Dataset items:
[Start of section]
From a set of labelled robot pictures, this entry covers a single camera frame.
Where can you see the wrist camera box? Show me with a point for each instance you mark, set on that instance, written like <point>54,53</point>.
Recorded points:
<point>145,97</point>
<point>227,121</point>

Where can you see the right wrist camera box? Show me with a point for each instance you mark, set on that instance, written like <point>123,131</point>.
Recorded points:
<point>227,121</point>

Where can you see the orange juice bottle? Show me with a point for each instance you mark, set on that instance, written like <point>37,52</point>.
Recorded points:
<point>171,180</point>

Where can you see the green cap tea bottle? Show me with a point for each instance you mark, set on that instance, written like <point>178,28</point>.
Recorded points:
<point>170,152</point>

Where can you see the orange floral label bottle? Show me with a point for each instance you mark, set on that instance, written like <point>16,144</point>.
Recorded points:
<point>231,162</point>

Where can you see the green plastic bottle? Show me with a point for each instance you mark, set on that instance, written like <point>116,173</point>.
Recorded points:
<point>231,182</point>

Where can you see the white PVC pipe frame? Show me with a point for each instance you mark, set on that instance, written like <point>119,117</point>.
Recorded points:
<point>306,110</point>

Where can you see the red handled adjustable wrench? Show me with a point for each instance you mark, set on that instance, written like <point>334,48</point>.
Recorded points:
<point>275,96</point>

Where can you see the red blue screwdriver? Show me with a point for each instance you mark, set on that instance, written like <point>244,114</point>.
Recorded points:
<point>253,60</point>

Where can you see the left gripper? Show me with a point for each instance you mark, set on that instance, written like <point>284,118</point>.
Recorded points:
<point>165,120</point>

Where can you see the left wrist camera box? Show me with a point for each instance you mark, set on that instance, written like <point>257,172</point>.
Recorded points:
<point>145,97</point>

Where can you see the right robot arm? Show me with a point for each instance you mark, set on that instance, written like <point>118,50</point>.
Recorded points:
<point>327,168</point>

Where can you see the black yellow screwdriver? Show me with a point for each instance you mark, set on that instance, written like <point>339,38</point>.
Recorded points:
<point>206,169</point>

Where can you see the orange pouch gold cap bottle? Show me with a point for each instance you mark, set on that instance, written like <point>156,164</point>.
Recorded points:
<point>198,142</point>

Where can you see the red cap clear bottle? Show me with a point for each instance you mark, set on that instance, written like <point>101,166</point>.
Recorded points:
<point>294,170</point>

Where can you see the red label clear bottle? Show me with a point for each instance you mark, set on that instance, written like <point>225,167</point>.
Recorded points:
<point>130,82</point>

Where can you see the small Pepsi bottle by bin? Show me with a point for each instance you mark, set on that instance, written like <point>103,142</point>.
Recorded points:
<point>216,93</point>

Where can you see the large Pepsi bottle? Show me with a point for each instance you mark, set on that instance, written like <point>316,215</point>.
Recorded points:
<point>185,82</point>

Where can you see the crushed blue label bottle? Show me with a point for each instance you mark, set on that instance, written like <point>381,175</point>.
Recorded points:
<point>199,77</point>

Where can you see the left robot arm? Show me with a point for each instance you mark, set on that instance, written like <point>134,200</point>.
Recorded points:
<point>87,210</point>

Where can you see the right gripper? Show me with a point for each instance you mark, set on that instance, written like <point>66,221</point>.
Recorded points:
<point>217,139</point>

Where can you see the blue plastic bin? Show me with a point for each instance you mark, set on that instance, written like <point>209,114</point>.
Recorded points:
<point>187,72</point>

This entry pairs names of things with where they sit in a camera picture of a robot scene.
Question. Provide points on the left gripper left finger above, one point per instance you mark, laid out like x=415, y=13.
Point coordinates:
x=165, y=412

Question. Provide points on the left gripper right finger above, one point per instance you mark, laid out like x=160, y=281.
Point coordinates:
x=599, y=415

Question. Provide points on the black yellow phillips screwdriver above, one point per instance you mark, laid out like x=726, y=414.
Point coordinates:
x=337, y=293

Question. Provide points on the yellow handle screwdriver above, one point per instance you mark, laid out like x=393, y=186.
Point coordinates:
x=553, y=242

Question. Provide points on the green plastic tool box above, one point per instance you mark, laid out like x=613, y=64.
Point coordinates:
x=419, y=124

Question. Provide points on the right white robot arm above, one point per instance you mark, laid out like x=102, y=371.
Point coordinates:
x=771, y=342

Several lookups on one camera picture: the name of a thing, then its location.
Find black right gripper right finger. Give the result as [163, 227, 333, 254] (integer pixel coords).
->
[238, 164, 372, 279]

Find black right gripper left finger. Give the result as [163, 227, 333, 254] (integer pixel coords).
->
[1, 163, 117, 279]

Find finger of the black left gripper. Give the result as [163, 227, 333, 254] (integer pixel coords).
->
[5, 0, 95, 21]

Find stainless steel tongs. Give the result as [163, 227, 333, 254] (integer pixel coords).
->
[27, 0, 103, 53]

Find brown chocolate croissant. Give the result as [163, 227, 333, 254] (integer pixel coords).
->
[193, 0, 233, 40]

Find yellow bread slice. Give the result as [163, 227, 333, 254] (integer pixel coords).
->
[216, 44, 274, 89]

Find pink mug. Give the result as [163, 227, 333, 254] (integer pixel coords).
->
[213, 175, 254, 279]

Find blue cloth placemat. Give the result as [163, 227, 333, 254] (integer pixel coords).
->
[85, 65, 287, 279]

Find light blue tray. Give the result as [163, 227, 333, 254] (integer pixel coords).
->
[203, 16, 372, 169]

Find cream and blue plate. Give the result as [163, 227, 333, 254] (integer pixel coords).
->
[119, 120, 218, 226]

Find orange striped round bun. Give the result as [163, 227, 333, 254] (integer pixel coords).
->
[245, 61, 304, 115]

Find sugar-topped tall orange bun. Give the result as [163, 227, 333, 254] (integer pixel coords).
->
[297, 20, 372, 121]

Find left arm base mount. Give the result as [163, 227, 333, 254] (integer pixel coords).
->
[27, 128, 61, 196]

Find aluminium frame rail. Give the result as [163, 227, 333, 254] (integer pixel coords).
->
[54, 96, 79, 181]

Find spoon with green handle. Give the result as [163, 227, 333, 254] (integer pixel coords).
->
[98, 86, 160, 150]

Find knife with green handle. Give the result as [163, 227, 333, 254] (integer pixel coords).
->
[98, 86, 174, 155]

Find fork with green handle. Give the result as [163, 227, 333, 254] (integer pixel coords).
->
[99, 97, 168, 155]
[End of section]
EXERCISE INSTRUCTIONS ▸ Provide the count of lines in the data above containing "plastic", and nothing further.

SOLUTION FOR THIS PROBLEM ▸ 3